My understanding is atomic allocation won't trigger compaction, no?

> These potentially large periods of time with interrupts disabled is very
> hazardous.

I see and agree, thanks for pointing this out.
Hopefully, the above mentioned worst case time won't be regarded as
unbound or too long.

> It may be necessary to consider instead minimising the number
> of struct page update when merging to PCP and then either increasing the
> size of the PCP or allowing it to exceed pcp->high for short periods of
> time to batch the struct page updates.

I don't quite follow this part.

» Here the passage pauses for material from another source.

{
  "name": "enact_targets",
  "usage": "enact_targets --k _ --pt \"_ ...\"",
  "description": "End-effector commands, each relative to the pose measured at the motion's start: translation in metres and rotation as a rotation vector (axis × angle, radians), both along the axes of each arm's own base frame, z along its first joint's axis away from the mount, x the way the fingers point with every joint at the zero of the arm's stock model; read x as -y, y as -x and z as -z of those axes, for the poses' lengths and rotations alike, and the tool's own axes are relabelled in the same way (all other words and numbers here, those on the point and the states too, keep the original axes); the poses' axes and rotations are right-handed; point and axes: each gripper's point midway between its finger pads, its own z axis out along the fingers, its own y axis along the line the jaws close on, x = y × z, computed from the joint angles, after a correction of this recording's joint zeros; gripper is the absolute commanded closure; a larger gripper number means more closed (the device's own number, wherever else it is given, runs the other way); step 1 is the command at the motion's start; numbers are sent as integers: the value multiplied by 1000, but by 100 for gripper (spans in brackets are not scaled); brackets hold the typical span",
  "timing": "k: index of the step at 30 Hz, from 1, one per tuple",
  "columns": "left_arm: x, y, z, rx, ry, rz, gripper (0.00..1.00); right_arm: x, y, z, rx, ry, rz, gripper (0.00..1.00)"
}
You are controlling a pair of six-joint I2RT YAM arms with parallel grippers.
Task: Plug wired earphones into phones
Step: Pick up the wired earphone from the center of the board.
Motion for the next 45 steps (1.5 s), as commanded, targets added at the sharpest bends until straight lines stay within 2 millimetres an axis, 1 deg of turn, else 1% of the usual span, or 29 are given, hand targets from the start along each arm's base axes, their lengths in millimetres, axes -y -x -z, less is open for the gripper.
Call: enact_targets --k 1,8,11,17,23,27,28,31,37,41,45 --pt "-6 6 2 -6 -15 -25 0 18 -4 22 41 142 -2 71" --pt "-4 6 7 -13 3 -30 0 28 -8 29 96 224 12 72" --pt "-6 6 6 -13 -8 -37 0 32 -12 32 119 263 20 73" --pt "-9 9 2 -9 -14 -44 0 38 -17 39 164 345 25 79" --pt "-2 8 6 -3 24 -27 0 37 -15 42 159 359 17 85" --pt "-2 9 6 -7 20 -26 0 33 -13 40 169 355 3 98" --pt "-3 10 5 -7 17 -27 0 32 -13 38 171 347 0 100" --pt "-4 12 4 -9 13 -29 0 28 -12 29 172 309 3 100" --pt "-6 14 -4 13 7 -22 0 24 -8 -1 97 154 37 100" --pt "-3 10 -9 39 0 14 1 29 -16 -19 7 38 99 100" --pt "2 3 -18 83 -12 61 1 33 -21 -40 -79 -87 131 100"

It doesn't seem possible we can exceed
pcp->high in allocation path, or are you talking about free path?

And thanks a lot for the review!
Mel Gorman Oct. 18, 2018, 11:20 a.m. UTC | #3
On Wed, Oct 17, 2018 at 10:23:27PM +0800, Aaron Lu wrote:
> > RT has had problems with cpu_relax in the past but more importantly, as
> > this delay for parallel compactions and allocations of contig ranges,
> > we could be stuck here for very long periods of time with interrupts
> 
> The longest possible time is one CPU accessing pcp->batch number cold
> cachelines. Reason:
> When zone_wait_cluster_alloc() is called, we already held zone lock so
> no more allocations are possible. Waiting in_progress to become zero
> means waiting any CPU that increased in_progress to finish processing
> their allocated pages. Since they will at most allocate pcp->batch pages
> and worse case are all these page structres are cache cold, so the
> longest wait time is one CPU accessing pcp->batch number cold cache lines.
> 
> I have no idea if this time is too long though.
> 

But compact_zone calls zone_wait_and_disable_cluster_alloc so how is the
disabled time there bound by pcp->batch?

> > disabled. It gets even worse if it's from an interrupt context such as
> > jumbo frame allocation or a high-order slab allocation that is atomic.
> 
> My understanding is atomic allocation won't trigger compaction, no?
> 

No, they can't. I didn't check properly but be wary of any possibility
whereby interrupts can get delayed in zone_wait_cluster_alloc. I didn't
go back and check if it can -- partially because I'm more focused on the
lazy buddy aspect at the moment.

> > It may be necessary to consider instead minimising the number
> > of struct page update when merging to PCP and then either increasing the
> > size of the PCP or allowing it to exceed pcp->high for short periods of
> > time to batch the struct page updates.
> 
> I don't quite follow this part. It doesn't seem possible we can exceed
> pcp->high in allocation path, or are you talking about free path?
> 

I'm talking about the free path.

> And thanks a lot for the review!

My pleasure, hope it helps.
Aaron Lu Oct. 18, 2018, 1:21 p.m. UTC | #4
On Thu, Oct 18, 2018 at 12:20:55PM +0100, Mel Gorman wrote:
> On Wed, Oct 17, 2018 at 10:23:27PM +0800, Aaron Lu wrote:
> > > RT has had problems with cpu_relax in the past but more importantly, as
> > > this delay for parallel compactions and allocations of contig ranges,
> > > we could be stuck here for very long periods of time with interrupts
> > 
> > The longest possible time is one CPU accessing pcp->batch number cold
> > cachelines. Reason:
> > When zone_wait_cluster_alloc() is called, we already held zone lock so
> > no more allocations are possible. Waiting in_progress to become zero
> > means waiting any CPU that increased in_progress to finish processing
> > their allocated pages. Since they will at most allocate pcp->batch pages
> > and worse case are all these page structres are cache cold, so the
> > longest wait time is one CPU accessing pcp->batch number cold cache lines.
> > 
> > I have no idea if this time is too long though.
> > 
> 
> But compact_zone calls zone_wait_and_disable_cluster_alloc so how is the
> disabled time there bound by pcp->batch?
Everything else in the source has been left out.